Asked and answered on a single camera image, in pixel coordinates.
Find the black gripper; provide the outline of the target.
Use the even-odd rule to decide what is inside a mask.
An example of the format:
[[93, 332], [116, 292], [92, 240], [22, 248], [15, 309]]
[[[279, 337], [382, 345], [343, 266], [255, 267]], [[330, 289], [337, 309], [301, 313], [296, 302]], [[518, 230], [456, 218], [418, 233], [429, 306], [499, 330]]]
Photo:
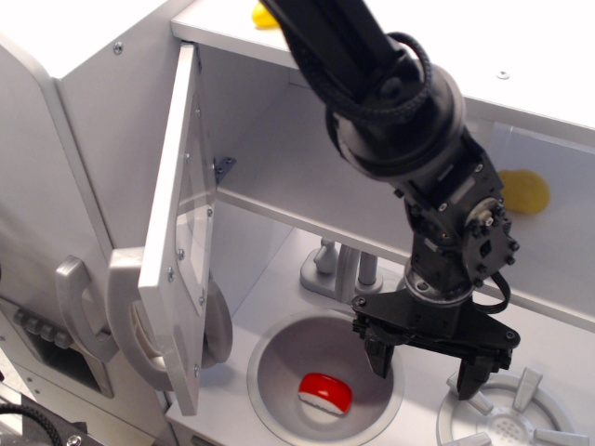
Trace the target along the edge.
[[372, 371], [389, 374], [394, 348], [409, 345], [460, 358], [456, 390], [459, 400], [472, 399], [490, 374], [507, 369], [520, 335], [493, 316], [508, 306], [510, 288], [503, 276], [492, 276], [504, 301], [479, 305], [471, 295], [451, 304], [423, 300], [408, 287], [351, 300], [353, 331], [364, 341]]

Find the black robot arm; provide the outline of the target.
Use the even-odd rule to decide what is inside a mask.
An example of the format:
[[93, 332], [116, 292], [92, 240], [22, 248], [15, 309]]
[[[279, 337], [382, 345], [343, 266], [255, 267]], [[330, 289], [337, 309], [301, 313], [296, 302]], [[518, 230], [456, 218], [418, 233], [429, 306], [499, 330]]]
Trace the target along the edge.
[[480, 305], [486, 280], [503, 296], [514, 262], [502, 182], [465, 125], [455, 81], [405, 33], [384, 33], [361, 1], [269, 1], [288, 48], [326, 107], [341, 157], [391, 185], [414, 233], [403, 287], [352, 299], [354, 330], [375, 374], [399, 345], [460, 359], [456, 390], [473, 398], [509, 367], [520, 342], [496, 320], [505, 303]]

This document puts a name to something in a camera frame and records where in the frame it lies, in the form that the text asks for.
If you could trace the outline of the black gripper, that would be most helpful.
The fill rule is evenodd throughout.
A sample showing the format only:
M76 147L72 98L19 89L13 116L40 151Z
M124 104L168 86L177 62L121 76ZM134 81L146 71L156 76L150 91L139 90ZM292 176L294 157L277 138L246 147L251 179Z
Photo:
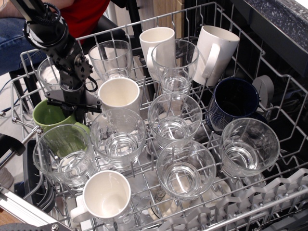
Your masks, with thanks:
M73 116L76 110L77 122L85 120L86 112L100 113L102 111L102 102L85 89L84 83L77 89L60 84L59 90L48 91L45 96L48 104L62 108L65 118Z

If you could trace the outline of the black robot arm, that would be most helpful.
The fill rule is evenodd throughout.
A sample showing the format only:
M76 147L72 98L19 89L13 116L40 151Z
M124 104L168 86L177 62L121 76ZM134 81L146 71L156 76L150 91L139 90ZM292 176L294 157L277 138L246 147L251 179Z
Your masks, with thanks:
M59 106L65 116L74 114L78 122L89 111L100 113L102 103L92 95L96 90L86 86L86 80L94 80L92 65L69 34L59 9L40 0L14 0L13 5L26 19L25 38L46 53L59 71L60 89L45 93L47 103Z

▶ _EXERCISE DETAILS_:
Your reply should hold all the lines from the listing above in which "gripper" appears.

▶ _SOLUTION TO THIS PROBLEM_:
Find the black gripper; provide the outline of the target.
If you could trace the outline of the black gripper, that would be most helpful.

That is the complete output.